Filter the records down to the lines that hold the word "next", and copy each of those lines.
··· Records supplied ···
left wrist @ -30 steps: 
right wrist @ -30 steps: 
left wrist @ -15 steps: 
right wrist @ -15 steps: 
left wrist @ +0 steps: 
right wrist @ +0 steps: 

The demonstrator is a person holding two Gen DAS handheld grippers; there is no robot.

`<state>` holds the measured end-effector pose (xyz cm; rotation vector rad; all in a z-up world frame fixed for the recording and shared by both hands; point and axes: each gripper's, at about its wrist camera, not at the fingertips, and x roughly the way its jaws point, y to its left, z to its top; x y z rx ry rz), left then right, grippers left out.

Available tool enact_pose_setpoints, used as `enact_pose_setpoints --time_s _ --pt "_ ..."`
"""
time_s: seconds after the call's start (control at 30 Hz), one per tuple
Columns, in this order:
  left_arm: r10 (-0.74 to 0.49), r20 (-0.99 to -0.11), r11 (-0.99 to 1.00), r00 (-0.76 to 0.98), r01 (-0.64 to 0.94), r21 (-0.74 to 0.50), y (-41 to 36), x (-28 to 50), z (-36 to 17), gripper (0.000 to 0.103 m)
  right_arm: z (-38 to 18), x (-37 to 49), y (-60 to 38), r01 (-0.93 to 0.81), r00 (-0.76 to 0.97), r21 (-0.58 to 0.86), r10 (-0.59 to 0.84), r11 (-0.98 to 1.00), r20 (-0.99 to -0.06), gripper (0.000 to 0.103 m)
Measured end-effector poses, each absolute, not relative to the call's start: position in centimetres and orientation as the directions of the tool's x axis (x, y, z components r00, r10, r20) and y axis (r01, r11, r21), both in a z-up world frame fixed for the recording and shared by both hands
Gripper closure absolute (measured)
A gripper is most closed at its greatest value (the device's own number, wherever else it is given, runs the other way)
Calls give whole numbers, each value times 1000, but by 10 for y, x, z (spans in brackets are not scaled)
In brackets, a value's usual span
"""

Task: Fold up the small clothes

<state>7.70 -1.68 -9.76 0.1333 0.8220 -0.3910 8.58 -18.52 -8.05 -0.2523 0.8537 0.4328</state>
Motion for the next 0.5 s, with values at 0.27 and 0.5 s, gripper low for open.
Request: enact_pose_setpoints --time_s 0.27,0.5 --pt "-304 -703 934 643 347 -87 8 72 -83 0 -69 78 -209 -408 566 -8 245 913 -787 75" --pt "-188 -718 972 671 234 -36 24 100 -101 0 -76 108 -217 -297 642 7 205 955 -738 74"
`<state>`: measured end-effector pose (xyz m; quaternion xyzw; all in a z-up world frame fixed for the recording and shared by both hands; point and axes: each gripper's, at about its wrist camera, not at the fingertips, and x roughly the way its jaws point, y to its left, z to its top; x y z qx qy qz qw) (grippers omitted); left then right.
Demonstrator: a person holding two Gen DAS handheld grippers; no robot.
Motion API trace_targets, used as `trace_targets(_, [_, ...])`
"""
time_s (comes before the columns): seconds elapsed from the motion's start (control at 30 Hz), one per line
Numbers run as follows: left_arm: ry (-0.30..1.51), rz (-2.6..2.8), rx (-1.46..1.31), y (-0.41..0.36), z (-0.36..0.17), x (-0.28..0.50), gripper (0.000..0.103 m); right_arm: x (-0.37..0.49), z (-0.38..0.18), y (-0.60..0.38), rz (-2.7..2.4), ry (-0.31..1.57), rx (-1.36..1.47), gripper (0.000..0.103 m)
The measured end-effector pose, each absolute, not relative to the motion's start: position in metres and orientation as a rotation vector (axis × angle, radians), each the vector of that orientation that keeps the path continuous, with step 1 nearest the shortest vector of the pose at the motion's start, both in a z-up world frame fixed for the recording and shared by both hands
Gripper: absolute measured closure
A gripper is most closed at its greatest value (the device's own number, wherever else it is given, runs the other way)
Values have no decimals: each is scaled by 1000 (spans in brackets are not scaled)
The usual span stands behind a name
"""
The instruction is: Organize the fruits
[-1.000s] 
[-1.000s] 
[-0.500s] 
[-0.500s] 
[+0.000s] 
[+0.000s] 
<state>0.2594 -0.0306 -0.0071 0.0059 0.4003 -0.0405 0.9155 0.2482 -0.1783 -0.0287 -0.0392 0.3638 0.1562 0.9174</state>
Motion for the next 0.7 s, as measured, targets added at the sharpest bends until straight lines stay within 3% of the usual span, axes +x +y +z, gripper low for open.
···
- **Written answer**
Motion for the next 0.5 s, with values at 0.27 and 0.5 s, gripper low for open.
Motion for the next 0.7 s, as measured, targets added at the sharpest bends until straight lines stay within 3% of the usual span, axes +x +y +z, gripper low for open.

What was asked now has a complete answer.